The two-year note yield was two basis points lower at 1.76 percent as of 10:56 a.m. in London after reaching 1.84 percent, the highest since December 2008, according to data compiled by Bloomberg. The 1.5 percent security due March 2013 rose 0.035, or 35 euro cents per 1,000-euro ($1,387) face amount, to 99.49. The yield on German 10-year bunds, Europe’s benchmark government debt securities, was one basis point lower at 3.32 percent.
March 25 Deadline
Trichet will speak alongside governing council members including Mario Draghi and Christian Noyer at a Banque de France conference in Paris today. The ECB’s anti-inflation stance comes as European Union leaders approach a March 25 deadline for a reinforced plan to aid debt-strapped countries.
Greece’s two-year yields surged 24 basis points to 15.16 percent.
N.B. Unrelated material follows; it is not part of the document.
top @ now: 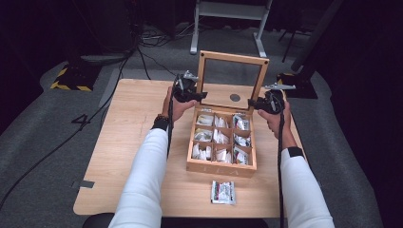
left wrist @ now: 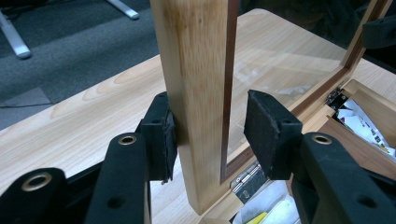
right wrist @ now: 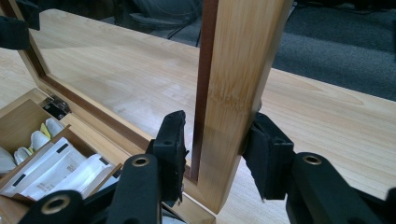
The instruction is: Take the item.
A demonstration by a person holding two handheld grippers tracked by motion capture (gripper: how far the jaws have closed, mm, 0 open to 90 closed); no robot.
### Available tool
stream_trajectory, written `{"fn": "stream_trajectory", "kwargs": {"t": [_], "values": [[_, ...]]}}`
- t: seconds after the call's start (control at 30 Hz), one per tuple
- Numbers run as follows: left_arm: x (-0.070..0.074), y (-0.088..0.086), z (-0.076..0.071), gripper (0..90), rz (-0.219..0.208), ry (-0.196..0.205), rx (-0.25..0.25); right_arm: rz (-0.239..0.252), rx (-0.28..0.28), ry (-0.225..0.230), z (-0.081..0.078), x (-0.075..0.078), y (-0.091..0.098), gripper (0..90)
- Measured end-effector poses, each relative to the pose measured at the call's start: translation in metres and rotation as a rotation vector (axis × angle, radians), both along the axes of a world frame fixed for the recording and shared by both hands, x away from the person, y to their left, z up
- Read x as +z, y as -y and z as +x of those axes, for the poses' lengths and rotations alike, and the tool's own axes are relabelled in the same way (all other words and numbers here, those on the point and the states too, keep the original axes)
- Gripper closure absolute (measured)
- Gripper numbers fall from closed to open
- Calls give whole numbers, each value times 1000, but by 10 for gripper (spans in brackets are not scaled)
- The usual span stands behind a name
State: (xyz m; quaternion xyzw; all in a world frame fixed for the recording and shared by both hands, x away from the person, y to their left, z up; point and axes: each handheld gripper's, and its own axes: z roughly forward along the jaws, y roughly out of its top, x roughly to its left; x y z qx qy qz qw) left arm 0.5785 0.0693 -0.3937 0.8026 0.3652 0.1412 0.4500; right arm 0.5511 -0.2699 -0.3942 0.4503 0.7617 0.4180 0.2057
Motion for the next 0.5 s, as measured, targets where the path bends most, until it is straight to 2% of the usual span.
{"fn": "stream_trajectory", "kwargs": {"t": [0.2, 0.27, 0.5], "values": [[8, 0, -5, 556, 9, 18, 8, 0, -8, 10, -5, 4, -1, 603], [10, -1, -7, 562, 2, 18, 7, 18, -8, 18, -6, 5, 1, 604], [9, -5, -12, 572, -38, 55, -2, 20, 6, 27, -10, 10, 2, 612]]}}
The yield difference between German 2-year notes and Greek securities of a similar maturity was 13.41 percentage points, the widest since May 7, according to data compiled by Bloomberg.
Ten-year bunds were higher before a U.S. labor market report that is forecast to show employers added 196,000 workers last month, after a 36,000 gain in January, according to the median forecast of 84 economists surveyed by Bloomberg News. The report may also show the jobless rate increased to 9.1 percent from 9 percent.
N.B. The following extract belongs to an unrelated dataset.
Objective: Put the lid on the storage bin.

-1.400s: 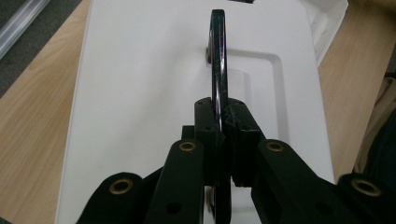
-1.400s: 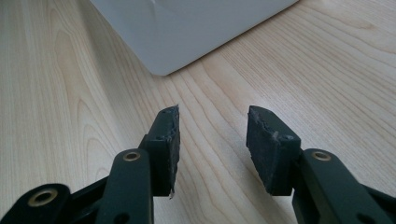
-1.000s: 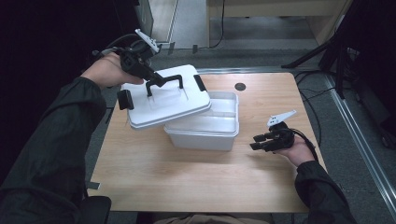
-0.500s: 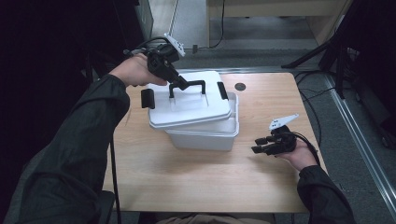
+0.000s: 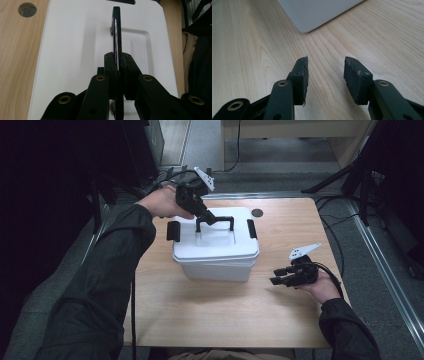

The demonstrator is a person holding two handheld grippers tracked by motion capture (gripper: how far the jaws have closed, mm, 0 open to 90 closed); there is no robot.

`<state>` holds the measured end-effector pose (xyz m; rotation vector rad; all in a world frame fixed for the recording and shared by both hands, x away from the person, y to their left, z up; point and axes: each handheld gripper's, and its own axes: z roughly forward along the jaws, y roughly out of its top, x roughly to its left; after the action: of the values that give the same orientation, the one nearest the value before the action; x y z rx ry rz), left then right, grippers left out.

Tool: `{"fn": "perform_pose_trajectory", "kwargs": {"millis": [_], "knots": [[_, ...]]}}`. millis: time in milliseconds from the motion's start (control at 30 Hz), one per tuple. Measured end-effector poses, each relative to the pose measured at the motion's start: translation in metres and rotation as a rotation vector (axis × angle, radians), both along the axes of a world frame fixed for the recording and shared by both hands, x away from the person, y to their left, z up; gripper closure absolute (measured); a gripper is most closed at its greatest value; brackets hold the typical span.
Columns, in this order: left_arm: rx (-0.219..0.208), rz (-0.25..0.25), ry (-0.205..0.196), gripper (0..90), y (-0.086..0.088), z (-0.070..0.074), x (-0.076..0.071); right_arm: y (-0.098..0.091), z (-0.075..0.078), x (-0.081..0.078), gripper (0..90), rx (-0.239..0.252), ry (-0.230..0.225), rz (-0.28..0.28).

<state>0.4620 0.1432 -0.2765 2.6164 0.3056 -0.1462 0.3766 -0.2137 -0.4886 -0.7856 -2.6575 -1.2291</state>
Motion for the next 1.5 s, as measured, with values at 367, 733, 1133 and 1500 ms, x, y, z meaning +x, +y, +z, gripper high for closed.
{"fn": "perform_pose_trajectory", "kwargs": {"millis": [367,733,1133,1500], "knots": [[0.011,-0.033,0.019,84.0,-0.001,-0.018,0.010,0.002,-0.001,0.000,56.3,0.002,0.004,0.012],[0.035,0.042,0.016,79.0,0.007,-0.022,0.012,0.003,-0.001,-0.001,56.5,-0.001,0.006,0.013],[0.001,0.032,0.016,82.2,0.006,-0.019,0.005,0.006,-0.001,0.000,56.8,0.001,0.007,0.020],[0.005,0.008,0.010,82.7,0.003,-0.019,-0.002,0.007,0.001,0.000,56.8,0.010,0.001,0.018]]}}
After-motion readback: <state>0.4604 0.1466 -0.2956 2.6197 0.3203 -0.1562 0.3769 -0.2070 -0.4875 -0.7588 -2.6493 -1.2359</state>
“Right in front of payrolls data, people aren’t going to want to set too much risk on their books,” Wand said.
The yield difference, or spread, between German two-year notes and U.S. securities of the same maturity, narrowed four basis points to 98 basis points. It reached 103 basis points yesterday, the highest since Dec. 30, 2008, as traders added to bets that the European Central Bank will raise borrowing costs before the Federal Reserve.
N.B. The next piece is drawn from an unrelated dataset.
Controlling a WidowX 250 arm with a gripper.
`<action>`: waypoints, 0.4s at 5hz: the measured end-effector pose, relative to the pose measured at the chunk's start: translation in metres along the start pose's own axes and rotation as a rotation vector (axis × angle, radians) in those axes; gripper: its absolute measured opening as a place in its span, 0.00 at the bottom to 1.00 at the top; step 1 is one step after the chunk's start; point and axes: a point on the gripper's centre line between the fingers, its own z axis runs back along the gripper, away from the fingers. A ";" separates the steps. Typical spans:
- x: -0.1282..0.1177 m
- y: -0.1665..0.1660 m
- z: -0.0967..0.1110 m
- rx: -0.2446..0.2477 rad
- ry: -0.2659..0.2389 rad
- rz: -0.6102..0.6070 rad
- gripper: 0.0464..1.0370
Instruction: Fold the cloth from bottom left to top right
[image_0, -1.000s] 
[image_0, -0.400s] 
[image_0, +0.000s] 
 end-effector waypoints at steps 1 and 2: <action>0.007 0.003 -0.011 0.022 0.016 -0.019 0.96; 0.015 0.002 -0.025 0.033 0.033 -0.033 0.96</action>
The Frankfurt-based central bank, which left its key rate at a record low of 1 percent yesterday, is concerned about so- called second-round inflation effects, when companies raise prices and workers demand more pay to compensate for soaring energy and food costs, Trichet said. Euro-area inflation accelerated to 2.4 percent last month.
Euribor futures fell, pushing the implied yield on the contract expiring in December 2011 up two basis points to 2.18 percent. Earlier it rose to 2.215 percent, matching the highest since Feb. 22, 2010, as investors added to bets that the ECB will increase borrowing costs.
Forward contracts on the euro overnight index average, or Eonia, signal investors think the ECB will increase the key rate 25 basis points by its July meeting, Deutsche Bank AG data shows.